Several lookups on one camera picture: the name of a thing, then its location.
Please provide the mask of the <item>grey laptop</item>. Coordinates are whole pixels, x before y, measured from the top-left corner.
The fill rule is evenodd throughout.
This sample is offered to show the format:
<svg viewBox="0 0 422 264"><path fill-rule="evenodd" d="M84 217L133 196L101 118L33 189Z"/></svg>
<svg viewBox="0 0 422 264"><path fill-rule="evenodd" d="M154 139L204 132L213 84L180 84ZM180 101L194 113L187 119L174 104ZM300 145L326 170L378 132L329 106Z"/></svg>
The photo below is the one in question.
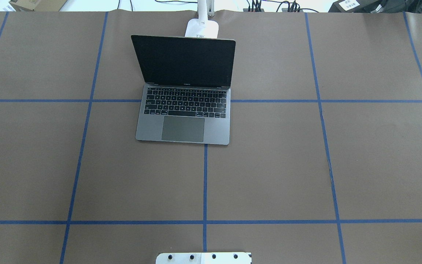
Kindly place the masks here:
<svg viewBox="0 0 422 264"><path fill-rule="evenodd" d="M144 79L136 140L228 145L236 41L131 35Z"/></svg>

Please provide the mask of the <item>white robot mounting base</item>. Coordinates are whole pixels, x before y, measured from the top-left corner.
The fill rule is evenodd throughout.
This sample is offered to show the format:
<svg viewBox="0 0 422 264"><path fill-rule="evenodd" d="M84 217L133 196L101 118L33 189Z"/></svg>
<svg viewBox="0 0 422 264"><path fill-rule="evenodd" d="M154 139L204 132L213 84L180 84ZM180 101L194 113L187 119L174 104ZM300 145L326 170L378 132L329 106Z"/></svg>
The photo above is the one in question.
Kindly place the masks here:
<svg viewBox="0 0 422 264"><path fill-rule="evenodd" d="M249 252L186 252L161 253L156 264L251 264Z"/></svg>

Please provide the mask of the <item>black labelled box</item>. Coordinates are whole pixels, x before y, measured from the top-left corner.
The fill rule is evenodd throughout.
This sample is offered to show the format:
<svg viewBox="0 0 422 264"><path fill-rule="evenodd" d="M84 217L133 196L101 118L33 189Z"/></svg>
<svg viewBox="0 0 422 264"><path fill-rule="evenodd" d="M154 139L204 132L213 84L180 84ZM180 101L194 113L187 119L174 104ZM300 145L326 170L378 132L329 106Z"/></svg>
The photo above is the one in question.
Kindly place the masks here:
<svg viewBox="0 0 422 264"><path fill-rule="evenodd" d="M417 0L337 0L329 13L399 13L417 4Z"/></svg>

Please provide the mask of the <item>cardboard box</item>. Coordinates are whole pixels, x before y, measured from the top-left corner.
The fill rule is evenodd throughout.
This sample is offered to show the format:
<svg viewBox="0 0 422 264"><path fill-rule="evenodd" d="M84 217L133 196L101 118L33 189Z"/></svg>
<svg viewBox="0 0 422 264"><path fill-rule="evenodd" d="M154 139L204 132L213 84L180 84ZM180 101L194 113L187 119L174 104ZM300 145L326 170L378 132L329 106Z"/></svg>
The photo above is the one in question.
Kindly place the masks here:
<svg viewBox="0 0 422 264"><path fill-rule="evenodd" d="M8 3L16 11L58 12L67 0L10 0Z"/></svg>

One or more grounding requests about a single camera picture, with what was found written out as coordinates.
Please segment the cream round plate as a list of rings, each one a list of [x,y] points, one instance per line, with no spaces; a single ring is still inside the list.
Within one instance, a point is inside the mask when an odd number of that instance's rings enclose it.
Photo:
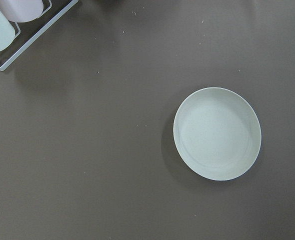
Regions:
[[[193,172],[209,180],[229,181],[255,163],[262,131],[254,109],[242,96],[207,87],[191,93],[178,107],[173,139]]]

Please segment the pale pink cup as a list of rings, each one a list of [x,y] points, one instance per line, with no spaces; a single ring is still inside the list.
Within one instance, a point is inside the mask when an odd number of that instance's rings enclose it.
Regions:
[[[35,20],[43,10],[42,0],[0,0],[0,11],[7,20],[15,23]]]

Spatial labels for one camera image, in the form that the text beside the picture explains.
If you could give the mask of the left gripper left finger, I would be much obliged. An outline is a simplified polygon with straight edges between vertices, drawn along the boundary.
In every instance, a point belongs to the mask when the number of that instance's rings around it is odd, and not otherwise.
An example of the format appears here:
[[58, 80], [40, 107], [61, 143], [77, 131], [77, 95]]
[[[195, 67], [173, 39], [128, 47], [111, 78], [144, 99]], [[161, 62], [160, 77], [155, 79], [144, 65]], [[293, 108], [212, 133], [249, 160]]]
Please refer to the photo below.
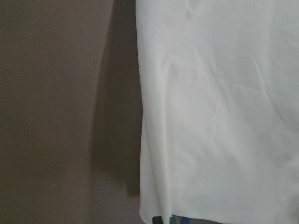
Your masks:
[[161, 216], [156, 216], [152, 218], [152, 223], [153, 224], [163, 224], [163, 220]]

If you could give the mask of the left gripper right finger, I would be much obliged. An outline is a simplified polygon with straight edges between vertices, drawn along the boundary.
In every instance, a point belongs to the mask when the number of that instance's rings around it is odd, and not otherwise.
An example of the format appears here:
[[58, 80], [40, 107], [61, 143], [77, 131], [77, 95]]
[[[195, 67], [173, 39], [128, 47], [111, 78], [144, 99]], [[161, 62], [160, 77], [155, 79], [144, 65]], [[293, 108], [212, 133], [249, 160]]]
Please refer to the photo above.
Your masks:
[[170, 217], [169, 224], [178, 224], [178, 219], [176, 217]]

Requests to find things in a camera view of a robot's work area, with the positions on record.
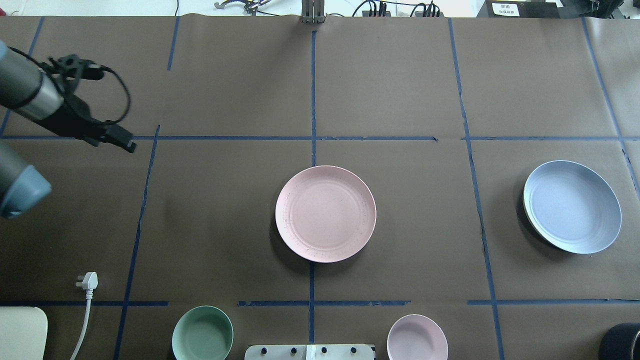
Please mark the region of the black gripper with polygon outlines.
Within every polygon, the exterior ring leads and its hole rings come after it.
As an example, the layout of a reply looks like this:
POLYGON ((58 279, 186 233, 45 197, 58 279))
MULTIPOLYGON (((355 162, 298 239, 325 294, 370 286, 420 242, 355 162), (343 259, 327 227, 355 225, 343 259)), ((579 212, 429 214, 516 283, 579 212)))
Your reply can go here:
POLYGON ((48 63, 41 63, 41 70, 53 82, 57 95, 62 99, 60 107, 41 120, 41 127, 61 137, 85 141, 94 147, 105 143, 129 153, 135 152, 137 144, 133 141, 133 133, 119 125, 130 111, 131 94, 114 69, 89 59, 82 59, 77 54, 70 54, 58 59, 48 57, 48 63), (125 92, 125 109, 116 120, 94 118, 89 105, 75 94, 82 80, 100 81, 105 77, 105 73, 114 75, 125 92))

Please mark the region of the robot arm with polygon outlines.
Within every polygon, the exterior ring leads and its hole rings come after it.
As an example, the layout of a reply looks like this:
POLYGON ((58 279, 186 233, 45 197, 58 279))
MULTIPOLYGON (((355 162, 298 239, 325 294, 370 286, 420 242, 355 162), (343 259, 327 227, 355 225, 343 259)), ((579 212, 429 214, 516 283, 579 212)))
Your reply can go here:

▶ [Problem to work on]:
Leave out every picture and transcribe the remaining entries exactly.

▶ [Output]:
Several lookups on one camera picture: the name of a thing, then its location.
Please provide the mask of the <item>grey laptop</item>. Coordinates are whole pixels, x before y, measured from the top-left corner.
The fill rule is evenodd throughout.
This sample is offered to show the format:
<svg viewBox="0 0 422 264"><path fill-rule="evenodd" d="M84 217L133 196L101 118L33 189Z"/></svg>
<svg viewBox="0 0 422 264"><path fill-rule="evenodd" d="M154 139L204 132L213 84L180 84ZM180 101L194 113L187 119L174 104ZM300 145L326 170L378 132L329 106Z"/></svg>
The photo below is the one in question.
Kindly place the masks here:
<svg viewBox="0 0 422 264"><path fill-rule="evenodd" d="M144 79L136 140L228 145L236 41L131 35Z"/></svg>

Please provide the mask of the <item>white robot mounting base</item>. Coordinates are whole pixels, x before y, measured from the top-left corner.
The fill rule is evenodd throughout.
This sample is offered to show the format:
<svg viewBox="0 0 422 264"><path fill-rule="evenodd" d="M84 217L133 196L101 118L33 189Z"/></svg>
<svg viewBox="0 0 422 264"><path fill-rule="evenodd" d="M154 139L204 132L213 84L180 84ZM180 101L194 113L187 119L174 104ZM300 145L326 170L378 132L329 106Z"/></svg>
The photo above is the one in question.
Kindly place the masks here:
<svg viewBox="0 0 422 264"><path fill-rule="evenodd" d="M249 252L186 252L161 253L156 264L251 264Z"/></svg>

Please provide the mask of the <item>black labelled box</item>. Coordinates are whole pixels, x before y, measured from the top-left corner.
The fill rule is evenodd throughout.
This sample is offered to show the format:
<svg viewBox="0 0 422 264"><path fill-rule="evenodd" d="M84 217L133 196L101 118L33 189Z"/></svg>
<svg viewBox="0 0 422 264"><path fill-rule="evenodd" d="M154 139L204 132L213 84L180 84ZM180 101L194 113L187 119L174 104ZM300 145L326 170L378 132L329 106Z"/></svg>
The photo above is the one in question.
Kindly place the masks here:
<svg viewBox="0 0 422 264"><path fill-rule="evenodd" d="M417 0L337 0L329 13L399 13L417 4Z"/></svg>

Please provide the mask of the <item>cardboard box</item>. Coordinates are whole pixels, x before y, measured from the top-left corner.
The fill rule is evenodd throughout.
This sample is offered to show the format:
<svg viewBox="0 0 422 264"><path fill-rule="evenodd" d="M84 217L133 196L101 118L33 189Z"/></svg>
<svg viewBox="0 0 422 264"><path fill-rule="evenodd" d="M154 139L204 132L213 84L180 84ZM180 101L194 113L187 119L174 104ZM300 145L326 170L378 132L329 106Z"/></svg>
The photo above is the one in question.
Kindly place the masks here:
<svg viewBox="0 0 422 264"><path fill-rule="evenodd" d="M8 3L16 11L58 12L67 0L10 0Z"/></svg>

One or more grounding requests about a single camera picture, with what was found written out as coordinates.
Please segment the cream round plate as a list of rings, each one a list of [x,y] points, one instance per line, with no spaces; a single ring is still inside the list.
Within one instance, a point is inside the mask when an odd number of that instance's rings enclose it.
Photo:
Regions:
[[[193,172],[209,180],[229,181],[255,163],[262,131],[254,109],[242,96],[207,87],[191,93],[178,107],[173,139]]]

Please segment the pale pink cup as a list of rings, each one a list of [x,y] points, one instance per line, with no spaces; a single ring is still inside the list.
Within one instance, a point is inside the mask when an odd number of that instance's rings enclose it.
Regions:
[[[35,20],[43,10],[42,0],[0,0],[0,11],[7,20],[15,23]]]

Spatial labels for one camera image, in the form that the text beside the picture explains.
If you could give the mask of the left gripper left finger, I would be much obliged. An outline is a simplified polygon with straight edges between vertices, drawn along the boundary.
In every instance, a point belongs to the mask when the number of that instance's rings around it is odd, and not otherwise.
An example of the format appears here:
[[58, 80], [40, 107], [61, 143], [77, 131], [77, 95]]
[[[195, 67], [173, 39], [128, 47], [111, 78], [144, 99]], [[161, 62], [160, 77], [155, 79], [144, 65]], [[293, 108], [212, 133], [249, 160]]]
Please refer to the photo below.
Your masks:
[[161, 216], [156, 216], [152, 218], [152, 223], [153, 224], [163, 224], [163, 220]]

If you could give the mask of the left gripper right finger, I would be much obliged. An outline is a simplified polygon with straight edges between vertices, drawn along the boundary.
In every instance, a point belongs to the mask when the number of that instance's rings around it is odd, and not otherwise.
An example of the format appears here:
[[58, 80], [40, 107], [61, 143], [77, 131], [77, 95]]
[[[195, 67], [173, 39], [128, 47], [111, 78], [144, 99]], [[161, 62], [160, 77], [155, 79], [144, 65]], [[293, 108], [212, 133], [249, 160]]]
Please refer to the photo above.
Your masks:
[[170, 217], [169, 224], [178, 224], [178, 219], [176, 217]]

Requests to find things in a camera view of a robot's work area, with the positions on record.
Please mark the region of the black gripper with polygon outlines.
Within every polygon, the exterior ring leads and its hole rings come after it.
As an example, the layout of a reply looks like this:
POLYGON ((58 279, 186 233, 45 197, 58 279))
MULTIPOLYGON (((355 162, 298 239, 325 294, 370 286, 420 242, 355 162), (343 259, 327 227, 355 225, 343 259)), ((579 212, 429 214, 516 283, 579 212)))
Your reply can go here:
POLYGON ((48 63, 41 63, 41 70, 53 82, 57 95, 62 99, 60 107, 41 120, 41 127, 61 137, 85 141, 94 147, 105 143, 129 153, 135 152, 137 144, 133 141, 133 133, 119 125, 130 111, 131 94, 114 69, 89 59, 82 59, 77 54, 70 54, 58 59, 48 57, 48 63), (125 92, 125 109, 116 120, 94 118, 89 105, 75 94, 82 80, 100 81, 105 77, 105 73, 114 75, 125 92))

Please mark the region of the robot arm with polygon outlines.
Within every polygon, the exterior ring leads and its hole rings come after it.
As an example, the layout of a reply looks like this:
POLYGON ((58 279, 186 233, 45 197, 58 279))
MULTIPOLYGON (((355 162, 298 239, 325 294, 370 286, 420 242, 355 162), (343 259, 327 227, 355 225, 343 259)), ((579 212, 429 214, 516 283, 579 212)))
Your reply can go here:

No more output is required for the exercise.